13 février 2020

Agropur se fera plus discrète

André Dubuc et Nathaëlle Morissette | La Presse

La coopérative laitière ne rendra public qu’une fois l’an l’état de ses finances au lieu de quatre fois comme auparavant.

L’information a été transmise aux quelque 700 membres réunis en assemblée annuelle mercredi. La fin des rapports trimestriels n’a pas été évoquée dans le communiqué de presse d’Agropur ni lors de la conférence de presse de mercredi.

La coopérative a refusé de justifier sa décision, malgré les questions répétées de La Presse.

Depuis des lustres, Agropur divulgue une page d’informations financières tous les trimestres, en plus de publier un rapport annuel la journée de l’assemblée générale annuelle (AGA). Une conférence de presse est traditionnellement convoquée à l’heure du midi lors de la journée de l’AGA.

Agropur est un géant du lait avec des revenus de 7,3 milliards, 3024 membres, 38 usines et 8800 employés au Canada et aux États-Unis.

La décision laisse songeur un spécialiste du modèle coopératif.

La transparence étant une valeur importante du modèle coopératif, je serais curieux d’entendre les raisons qu’ils invoquent pour justifier une telle position.

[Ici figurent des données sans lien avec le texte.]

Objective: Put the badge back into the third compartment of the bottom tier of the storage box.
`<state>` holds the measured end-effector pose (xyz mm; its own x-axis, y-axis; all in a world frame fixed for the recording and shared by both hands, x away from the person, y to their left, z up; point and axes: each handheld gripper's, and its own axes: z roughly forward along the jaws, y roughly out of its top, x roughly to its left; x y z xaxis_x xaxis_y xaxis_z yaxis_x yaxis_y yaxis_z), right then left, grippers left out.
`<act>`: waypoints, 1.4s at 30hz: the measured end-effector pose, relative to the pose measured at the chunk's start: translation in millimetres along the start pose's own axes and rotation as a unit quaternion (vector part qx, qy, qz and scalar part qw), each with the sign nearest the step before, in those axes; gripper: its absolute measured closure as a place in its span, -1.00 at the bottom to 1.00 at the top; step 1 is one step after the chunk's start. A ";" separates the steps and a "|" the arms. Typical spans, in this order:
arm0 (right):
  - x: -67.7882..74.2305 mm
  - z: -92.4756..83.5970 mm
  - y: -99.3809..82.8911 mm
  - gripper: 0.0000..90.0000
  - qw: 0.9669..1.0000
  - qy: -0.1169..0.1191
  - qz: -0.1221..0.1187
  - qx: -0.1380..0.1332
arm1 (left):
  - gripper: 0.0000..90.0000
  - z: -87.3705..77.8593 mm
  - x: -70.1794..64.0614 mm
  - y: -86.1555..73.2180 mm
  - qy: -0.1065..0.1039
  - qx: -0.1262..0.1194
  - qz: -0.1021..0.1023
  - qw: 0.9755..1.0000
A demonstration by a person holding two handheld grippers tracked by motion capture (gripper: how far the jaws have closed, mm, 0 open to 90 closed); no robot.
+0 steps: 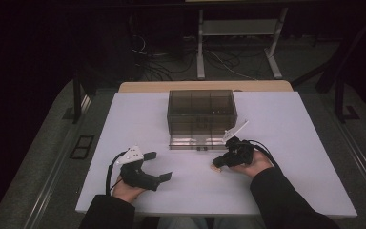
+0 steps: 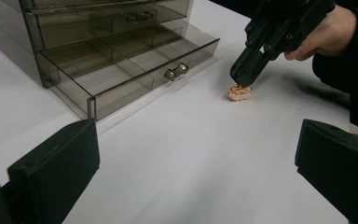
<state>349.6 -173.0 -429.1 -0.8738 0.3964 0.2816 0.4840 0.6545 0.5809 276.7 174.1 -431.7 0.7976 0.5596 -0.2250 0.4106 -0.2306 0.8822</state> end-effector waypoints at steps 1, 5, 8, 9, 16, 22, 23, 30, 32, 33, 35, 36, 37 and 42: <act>0.1 -0.1 0.1 0.86 1.000 0.001 0.003 0.001 | -1.00 0.1 0.0 0.0 0.000 0.000 0.000 1.000; 0.2 -1.3 0.0 0.86 1.000 0.004 0.015 0.005 | -1.00 0.0 0.1 0.0 0.000 0.000 0.000 1.000; -0.8 -3.0 -0.3 0.86 1.000 0.002 0.014 0.006 | -1.00 0.1 0.1 -0.1 0.000 0.000 0.000 1.000; -0.5 -3.6 -0.2 0.86 1.000 0.003 0.015 0.004 | -1.00 0.1 0.1 -0.1 0.000 0.001 0.000 1.000; -0.2 -8.0 0.1 0.86 1.000 0.008 0.020 -0.002 | -1.00 0.2 0.1 -0.1 0.000 0.001 0.000 1.000; -1.0 -11.1 0.6 0.86 1.000 0.005 0.023 -0.004 | -1.00 0.4 0.2 -0.2 -0.001 0.001 0.000 1.000; -1.9 -12.0 0.9 0.86 1.000 0.005 0.020 -0.006 | -1.00 0.3 0.2 -0.2 -0.001 0.001 0.001 1.000; -1.8 -21.1 7.5 0.86 1.000 -0.001 0.017 -0.013 | -1.00 0.4 0.1 -0.2 -0.001 0.001 0.000 1.000; -2.6 -23.5 9.1 0.85 1.000 -0.006 0.014 -0.015 | -1.00 0.3 0.0 -0.2 -0.001 0.000 0.000 1.000; -2.8 -24.3 9.7 0.85 1.000 -0.006 0.015 -0.017 | -1.00 0.2 0.0 -0.1 -0.001 0.000 0.000 1.000; -2.9 -25.4 10.5 0.85 1.000 -0.006 0.016 -0.017 | -1.00 0.1 0.3 -0.1 -0.001 0.000 0.000 1.000; -3.1 -26.1 11.0 0.85 1.000 -0.006 0.016 -0.016 | -1.00 0.1 0.2 -0.1 -0.001 0.001 0.000 1.000; -3.3 -26.9 11.6 0.85 1.000 -0.008 0.016 -0.015 | -1.00 0.1 0.2 -0.1 -0.001 0.001 0.000 1.000; -4.3 -31.5 15.3 0.85 1.000 -0.012 0.014 -0.019 | -1.00 0.3 0.4 -0.2 -0.001 0.001 0.000 1.000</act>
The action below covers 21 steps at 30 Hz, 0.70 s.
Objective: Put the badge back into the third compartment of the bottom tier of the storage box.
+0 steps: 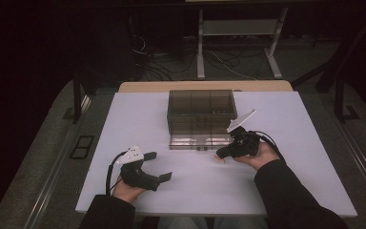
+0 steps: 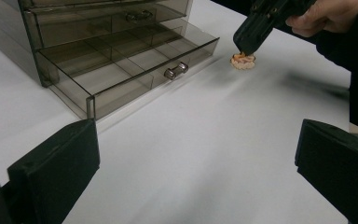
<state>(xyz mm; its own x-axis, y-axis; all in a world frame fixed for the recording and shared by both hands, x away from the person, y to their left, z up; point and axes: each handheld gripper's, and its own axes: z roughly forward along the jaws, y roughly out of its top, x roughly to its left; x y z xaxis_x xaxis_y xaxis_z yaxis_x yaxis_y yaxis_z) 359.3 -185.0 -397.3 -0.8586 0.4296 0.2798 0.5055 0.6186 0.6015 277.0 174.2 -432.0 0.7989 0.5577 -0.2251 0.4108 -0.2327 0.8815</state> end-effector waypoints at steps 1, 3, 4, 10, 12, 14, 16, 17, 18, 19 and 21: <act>-0.5 -0.8 0.7 0.86 1.000 0.000 -0.002 -0.001 | -1.00 0.0 0.0 0.0 0.000 0.000 -0.001 1.000; -1.0 -2.0 1.7 0.85 1.000 -0.003 -0.002 -0.003 | -1.00 -0.1 0.0 0.0 0.000 0.000 -0.001 1.000; -1.1 -2.6 2.0 0.85 1.000 -0.001 -0.001 -0.003 | -1.00 -0.1 0.0 0.0 0.000 0.000 0.000 1.000; -2.9 -7.2 5.1 0.85 1.000 -0.008 -0.002 -0.003 | -1.00 0.0 -0.1 0.0 -0.001 0.000 0.000 1.000; -3.1 -9.6 7.1 0.85 1.000 -0.010 -0.003 -0.006 | -1.00 -0.1 0.0 0.0 0.000 0.000 0.000 1.000; -2.9 -11.9 9.5 0.86 1.000 -0.011 -0.004 -0.006 | -1.00 0.0 0.0 0.0 0.000 0.000 -0.001 1.000; -3.4 -13.6 11.4 0.85 1.000 -0.014 -0.007 -0.009 | -1.00 -0.1 0.0 0.0 -0.001 0.000 0.000 1.000; -3.6 -14.6 12.2 0.86 1.000 -0.015 -0.006 -0.009 | -1.00 -0.1 -0.1 0.0 0.000 0.000 0.000 1.000; -4.2 -15.4 12.9 0.86 1.000 -0.015 -0.008 -0.010 | -1.00 -0.1 0.0 0.0 -0.001 0.000 0.000 1.000; -4.4 -16.4 13.6 0.85 1.000 -0.015 -0.006 -0.011 | -1.00 -0.1 0.0 0.0 -0.001 0.000 0.000 1.000; -4.9 -18.3 15.0 0.85 1.000 -0.017 -0.007 -0.013 | -1.00 -0.2 0.1 0.0 0.000 0.000 -0.001 1.000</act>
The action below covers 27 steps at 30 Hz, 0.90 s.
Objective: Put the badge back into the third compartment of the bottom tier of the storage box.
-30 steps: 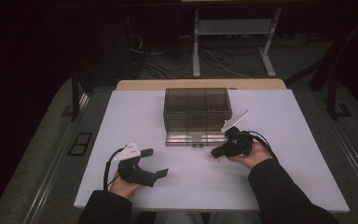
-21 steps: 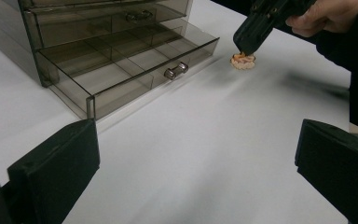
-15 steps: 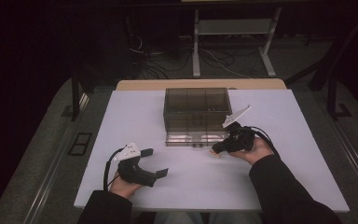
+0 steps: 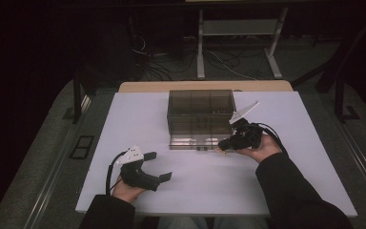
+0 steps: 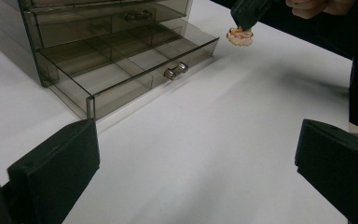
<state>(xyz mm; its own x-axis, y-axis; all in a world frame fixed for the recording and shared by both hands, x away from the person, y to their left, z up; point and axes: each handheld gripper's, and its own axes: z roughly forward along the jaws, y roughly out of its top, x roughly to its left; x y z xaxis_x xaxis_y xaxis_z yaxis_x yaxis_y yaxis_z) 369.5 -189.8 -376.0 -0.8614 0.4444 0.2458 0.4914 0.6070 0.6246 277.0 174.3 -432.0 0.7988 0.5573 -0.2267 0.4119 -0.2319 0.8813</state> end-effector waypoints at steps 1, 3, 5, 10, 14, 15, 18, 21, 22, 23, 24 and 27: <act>-0.5 -1.0 0.8 0.85 1.000 -0.001 -0.001 -0.002 | -1.00 -0.1 0.0 0.0 0.000 0.000 0.000 1.000; -1.6 -3.3 2.5 0.85 1.000 -0.003 -0.001 -0.005 | -1.00 0.0 0.0 0.0 0.000 0.000 0.000 1.000; -2.8 -5.4 3.9 0.85 1.000 -0.005 0.000 -0.005 | -1.00 0.1 0.0 0.0 0.000 0.000 0.001 1.000; -7.1 -9.0 6.6 0.86 1.000 -0.012 0.000 -0.008 | -1.00 0.2 0.0 0.0 -0.001 0.000 0.001 1.000; -11.5 -11.7 8.9 0.85 1.000 -0.016 0.002 -0.013 | -1.00 0.0 0.0 0.1 0.000 0.000 0.000 1.000; -12.5 -12.6 9.5 0.86 1.000 -0.018 0.003 -0.014 | -1.00 0.0 0.0 0.0 0.000 0.000 0.000 1.000; -16.1 -14.3 10.7 0.85 1.000 -0.022 0.006 -0.016 | -1.00 0.0 0.0 0.1 -0.001 0.000 0.000 1.000; -20.5 -15.6 11.5 0.85 0.999 -0.025 0.010 -0.019 | -1.00 0.0 0.1 0.0 0.000 0.000 0.000 1.000; -22.0 -16.0 11.6 0.86 0.999 -0.028 0.009 -0.020 | -1.00 0.0 0.1 0.0 0.000 0.000 0.000 1.000; -23.2 -16.3 11.8 0.86 0.999 -0.030 0.011 -0.020 | -1.00 -0.1 0.1 0.0 0.000 0.000 0.000 1.000; -24.6 -16.5 11.9 0.85 0.999 -0.030 0.011 -0.020 | -1.00 0.0 0.2 0.0 -0.001 0.000 0.000 1.000; -28.7 -17.2 12.3 0.85 0.999 -0.036 0.014 -0.020 | -1.00 0.0 0.1 0.0 -0.001 0.000 0.000 1.000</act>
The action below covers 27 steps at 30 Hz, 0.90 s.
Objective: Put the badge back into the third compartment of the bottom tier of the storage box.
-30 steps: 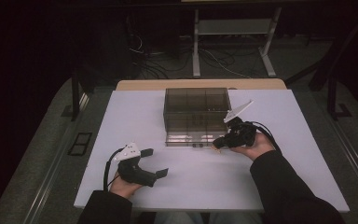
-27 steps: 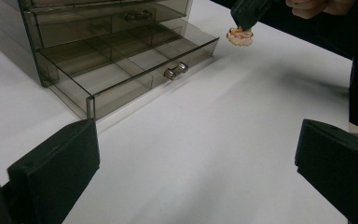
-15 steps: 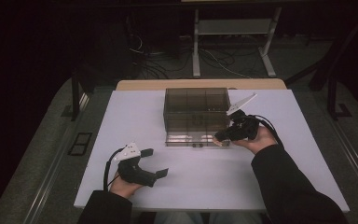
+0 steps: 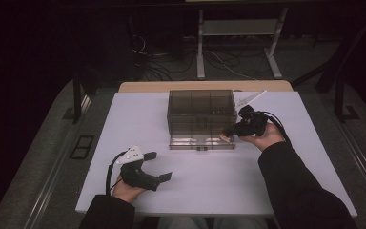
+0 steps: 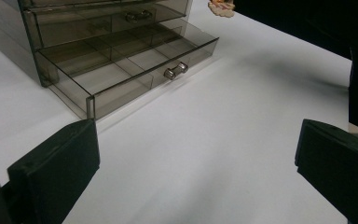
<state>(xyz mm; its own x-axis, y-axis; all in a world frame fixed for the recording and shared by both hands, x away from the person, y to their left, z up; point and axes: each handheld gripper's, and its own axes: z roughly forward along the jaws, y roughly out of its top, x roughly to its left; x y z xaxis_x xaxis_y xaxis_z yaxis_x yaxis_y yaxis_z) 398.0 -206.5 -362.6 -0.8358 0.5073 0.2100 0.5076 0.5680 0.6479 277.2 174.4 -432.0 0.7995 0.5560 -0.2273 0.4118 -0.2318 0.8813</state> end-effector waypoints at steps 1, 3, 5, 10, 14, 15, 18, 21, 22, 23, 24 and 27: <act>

Michel Séguin, professeur au département d’organisation et ressources humaines et titulaire de la Chaire de coopération Guy-Bernier à l’Université du Québec à Montréal

Maurice Doyon, professeur au département d’économie agroalimentaire et des sciences de la consommation de l’Université Laval, ne se formalise pas trop de ce pas de recul. « Si le rapport annuel d’Agropur demeure public, c’est un moindre mal. Je demeure curieux à savoir pourquoi », se demande-t-il toutefois.

M. Doyon souligne que Parmalat, numéro 3 au Canada, ne divulgue pas grand-chose sur ses activités canadiennes. L’autre grand acteur, Saputo, doit publier toutes sortes d’informations financières, étant une société boursière.

Le spécialiste de la gouvernance Michel Nadeau ne s’en émeut guère. « Les entreprises en Bourse devraient se contenter de publier des résultats deux fois l’an comme en Europe, suggère-t-il. Pour Agropur, ce qui est important , c’est d’avoir des résultats annuels. »

Toujours payante, la transparence

Légalement, Agropur n’est pas tenue de divulguer ses chiffres, explique Michel Magnan, professeur et titulaire de la Chaire de gouvernance d’entreprise S.A. Jarislowsky. « Coopérative propriété de ses membres, lesquels sont des agriculteurs, elle n’émet pas de titres dans le public et ses titres ne sont pas transigés sur un marché. Par conséquent, étant donné que le public en général ne peut investir dans Agropur, le C.A. de l’entreprise est probablement dans ses droits de ne pas diffuser les états financiers sur une base trimestrielle. »

Toutefois, la transparence est toujours payante pour une organisation, enchaîne l’universitaire. « Pour les membres et pour le conseil, la diffusion des états financiers leur donne accès à des avis, opinions, commentaires qui peuvent leur permettre d’enrichir leur suivi des affaires de la coopérative et d’améliorer la gouvernance, dit M. Magnan. Les médias et analystes peuvent parfois commenter des points que l’on trouve embêtants, mais en même temps, cela rend les administrateurs plus alertes et aussi mieux informés. »

Ailleurs, La Coop fédérée divulgue ses résultats une fois l’an. Pour ce qui est de Desjardins, il s’agit d’une obligation réglementaire de publier des rapports financiers trimestriels, explique la porte-parole Chantal Corbeil. « Il est, toutefois, dans les valeurs de Desjardins d’être transparent », dit-elle.